## Task directions:
Search the data for the word "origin" and copy each line that has it.

┄┄┄┄┄┄┄┄┄┄┄┄┄┄┄┄┄┄┄┄

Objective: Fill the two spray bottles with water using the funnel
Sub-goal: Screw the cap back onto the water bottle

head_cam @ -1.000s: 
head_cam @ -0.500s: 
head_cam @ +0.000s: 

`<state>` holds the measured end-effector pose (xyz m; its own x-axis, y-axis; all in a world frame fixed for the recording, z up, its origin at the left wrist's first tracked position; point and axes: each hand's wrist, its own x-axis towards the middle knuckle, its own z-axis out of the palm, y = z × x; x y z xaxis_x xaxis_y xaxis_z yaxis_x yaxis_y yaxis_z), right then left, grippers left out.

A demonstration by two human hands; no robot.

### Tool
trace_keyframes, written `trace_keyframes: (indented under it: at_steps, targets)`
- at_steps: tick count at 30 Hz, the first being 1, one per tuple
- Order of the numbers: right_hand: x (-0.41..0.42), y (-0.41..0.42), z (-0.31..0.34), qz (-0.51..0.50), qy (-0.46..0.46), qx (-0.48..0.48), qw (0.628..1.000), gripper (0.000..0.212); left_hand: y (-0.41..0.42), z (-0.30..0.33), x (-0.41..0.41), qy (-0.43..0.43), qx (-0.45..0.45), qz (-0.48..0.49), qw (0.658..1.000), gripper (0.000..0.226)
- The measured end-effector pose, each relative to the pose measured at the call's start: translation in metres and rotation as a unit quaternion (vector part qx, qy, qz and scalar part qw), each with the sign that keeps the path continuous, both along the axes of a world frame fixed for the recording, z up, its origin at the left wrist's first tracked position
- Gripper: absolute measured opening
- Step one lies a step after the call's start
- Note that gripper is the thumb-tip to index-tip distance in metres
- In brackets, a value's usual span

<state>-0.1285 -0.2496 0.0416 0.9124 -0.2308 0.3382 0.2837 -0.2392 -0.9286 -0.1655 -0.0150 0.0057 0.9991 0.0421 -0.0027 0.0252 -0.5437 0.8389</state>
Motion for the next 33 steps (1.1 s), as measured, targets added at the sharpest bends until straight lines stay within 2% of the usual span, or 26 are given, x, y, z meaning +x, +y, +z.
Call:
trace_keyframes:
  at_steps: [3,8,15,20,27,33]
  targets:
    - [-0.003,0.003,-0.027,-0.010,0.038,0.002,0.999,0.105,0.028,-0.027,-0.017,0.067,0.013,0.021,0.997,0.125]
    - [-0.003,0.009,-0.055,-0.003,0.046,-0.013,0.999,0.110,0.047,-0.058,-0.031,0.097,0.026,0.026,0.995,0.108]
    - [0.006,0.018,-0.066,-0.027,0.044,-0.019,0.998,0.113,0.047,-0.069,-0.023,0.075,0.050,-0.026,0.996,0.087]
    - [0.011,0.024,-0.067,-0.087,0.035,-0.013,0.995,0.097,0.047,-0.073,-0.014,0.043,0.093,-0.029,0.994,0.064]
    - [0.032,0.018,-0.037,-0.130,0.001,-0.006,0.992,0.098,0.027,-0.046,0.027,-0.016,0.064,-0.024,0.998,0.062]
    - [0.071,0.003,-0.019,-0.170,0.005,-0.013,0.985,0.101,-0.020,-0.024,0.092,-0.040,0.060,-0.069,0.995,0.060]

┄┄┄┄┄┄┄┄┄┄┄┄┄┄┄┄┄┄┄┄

## Answer to this task:
`<state>` holds the measured end-effector pose (xyz m; its own x-axis, y-axis; all in a world frame fixed for the recording, z up, its origin at the left wrist's first tracked position; point and axes: each hand's wrist, its own x-axis towards the middle knuckle, its own z-axis out of the palm, y = z × x; x y z xaxis_x xaxis_y xaxis_z yaxis_x yaxis_y yaxis_z), right then left, grippers left out.
- The measured end-effector pose, each relative to the pose measured at the call's start: translation in metres and rotation as a unit quaternion (vector part qx, qy, qz and scalar part qw), each with the sign that keeps the path continuous, both along the axes of a world frame fixed for the recording, z up, its origin at the left wrist's first tracked position

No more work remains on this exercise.